She cautioned Walpurga, who walked beside her, to be very careful how she carried the prince, and earnestly enjoined her not to withdraw her arms until she felt quite certain that the prince was safely in his godfather's arms.
"Of course I won't; I'm not that stupid," said Walpurga.
"I require no answer from you." Countess Brinkenstein was vexed at Walpurga. She was indeed displeased with the queen, who, she thought, was spoiling the poor servant, but found it more convenient to vent her resentment upon Walpurga than upon so exalted a personage as her majesty.
The various groups were chatting and laughing in as careless a tone as if they were in a ball-room instead of a church.
The lord steward, who had stationed himself at the altar, inquired whether all were in readiness.
"Yes," was answered from various quarters, amid much laughter.
Walpurga looked up at the image of the Virgin, which she had seen by the light of the everlasting lamp on the evening of her arrival, – it was the first time she saw it by daylight-and said: "Thou, too, must look on while they rehearse." She now fully understood Mademoiselle Kramer's remark that, for royalty, everything must be arranged in advance. But was it right to do so with sacred matters? It must be, thought she, or they wouldn't do it. The court chaplain was there too, but not in his ecclesiastical robes. She saw him taking a pinch from the golden snuff-box of the lord steward, with whom he was talking just as if they were in the street.
And so this is the rehearsal, thought Walpurga to herself, when Countess Brinkenstein approached and said that, as she now knew her place for the morrow, she might go. She also ordered Walpurga to wear white cotton gloves, and said that she would send her several pairs.

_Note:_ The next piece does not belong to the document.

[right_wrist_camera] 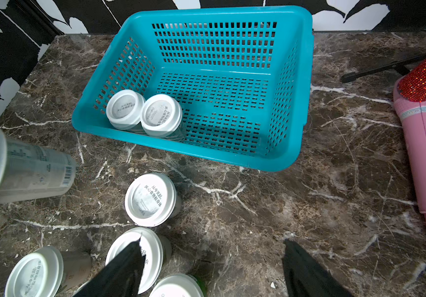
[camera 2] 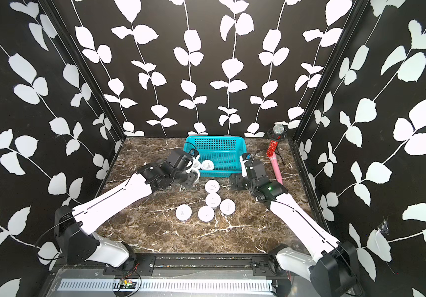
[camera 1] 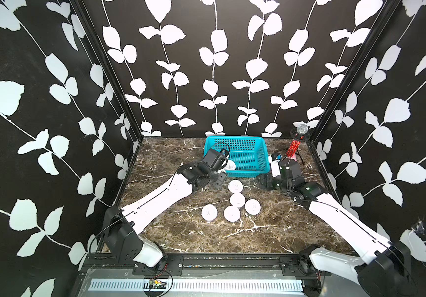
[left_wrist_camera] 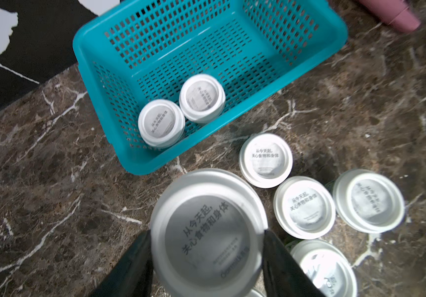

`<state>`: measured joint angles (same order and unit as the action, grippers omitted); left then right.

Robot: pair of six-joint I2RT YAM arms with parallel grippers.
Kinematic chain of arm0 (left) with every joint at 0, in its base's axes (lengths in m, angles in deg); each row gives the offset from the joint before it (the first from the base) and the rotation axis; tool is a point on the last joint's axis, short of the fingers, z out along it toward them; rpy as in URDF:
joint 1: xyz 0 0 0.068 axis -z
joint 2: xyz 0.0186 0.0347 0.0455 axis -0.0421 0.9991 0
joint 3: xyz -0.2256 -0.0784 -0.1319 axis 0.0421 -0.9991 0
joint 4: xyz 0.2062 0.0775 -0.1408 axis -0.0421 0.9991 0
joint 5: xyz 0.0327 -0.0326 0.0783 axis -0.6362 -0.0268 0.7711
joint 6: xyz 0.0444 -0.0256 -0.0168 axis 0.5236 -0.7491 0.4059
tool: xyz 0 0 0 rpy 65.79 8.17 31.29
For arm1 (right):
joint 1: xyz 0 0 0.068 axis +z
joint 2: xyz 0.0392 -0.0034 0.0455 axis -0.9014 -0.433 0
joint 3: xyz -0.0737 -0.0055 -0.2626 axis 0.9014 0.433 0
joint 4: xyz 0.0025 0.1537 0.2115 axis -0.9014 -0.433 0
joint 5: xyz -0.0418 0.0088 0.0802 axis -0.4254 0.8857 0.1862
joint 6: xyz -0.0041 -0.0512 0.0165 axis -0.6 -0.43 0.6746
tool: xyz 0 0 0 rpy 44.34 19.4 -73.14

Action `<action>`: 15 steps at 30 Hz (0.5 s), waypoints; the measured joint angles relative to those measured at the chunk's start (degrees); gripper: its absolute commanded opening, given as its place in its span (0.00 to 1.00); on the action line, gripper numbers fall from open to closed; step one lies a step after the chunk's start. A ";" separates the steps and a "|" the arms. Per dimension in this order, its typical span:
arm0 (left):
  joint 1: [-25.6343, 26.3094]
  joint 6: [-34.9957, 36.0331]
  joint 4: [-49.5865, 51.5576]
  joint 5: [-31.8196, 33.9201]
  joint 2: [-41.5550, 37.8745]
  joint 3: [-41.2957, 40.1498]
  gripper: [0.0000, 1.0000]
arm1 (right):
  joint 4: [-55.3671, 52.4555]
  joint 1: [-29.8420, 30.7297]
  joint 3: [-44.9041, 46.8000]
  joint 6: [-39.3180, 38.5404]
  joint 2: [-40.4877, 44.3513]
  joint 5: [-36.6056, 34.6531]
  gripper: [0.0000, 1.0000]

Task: Put the yogurt in the basket
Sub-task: Pick up the yogurt from the center of the board.

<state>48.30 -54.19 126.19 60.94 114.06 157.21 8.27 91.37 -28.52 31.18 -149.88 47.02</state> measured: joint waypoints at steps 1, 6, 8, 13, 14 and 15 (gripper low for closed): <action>-0.02 0.15 -0.11 -0.55 0.02 0.68 0.55 | 0.00 0.02 0.02 0.00 0.02 -0.07 0.86; -0.02 0.72 -1.22 -2.82 2.45 6.12 0.55 | 0.07 0.00 0.68 0.00 0.83 -0.66 0.86; -0.02 0.72 -2.21 -3.08 4.57 8.52 0.55 | -0.02 0.00 1.18 0.00 1.53 -0.85 0.86; -0.02 0.72 -4.61 -3.34 11.23 13.97 0.55 | -0.04 -0.04 1.92 -0.11 2.62 -1.11 0.86; -0.02 0.72 -4.85 -3.34 12.76 15.17 0.55 | -0.07 -0.04 1.99 -0.17 2.80 -1.14 0.86; -0.02 0.72 -5.29 -3.34 14.29 16.26 0.55 | -0.07 -0.04 1.99 -0.22 2.93 -1.22 0.87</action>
<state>48.28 -53.47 120.90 57.59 128.35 173.47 8.20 91.33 -26.53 30.96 -146.95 45.80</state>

Walpurga went out by way of the throne-room and the picture-gallery. Without looking about her, she walked through numerous apartments, and suddenly found herself standing before a large, dark room. The door was open, but she could not see where it led to. She turned in alarm, for she had lost her way. All was silent as death. She looked out of the window and saw a street that she had never seen before. She knew not where she was, and hurried on; from a distance, she could see strange men and beasts and places on the walls, and suddenly she uttered a shriek of terror, for the devil himself, black as pitch, came toward her, gnashing his teeth.
"O Lord! Forgive me! I'll never be proud and vain again! I'll be good and honest," she cried aloud, wringing her hands.
"What are you making such a noise about? who are you?" exclaimed the devil.
"I'm Walpurga, from the lake; and I've a child and husband and mother, at home. I was brought here to be the crown prince's nurse, but indeed, I didn't want to come."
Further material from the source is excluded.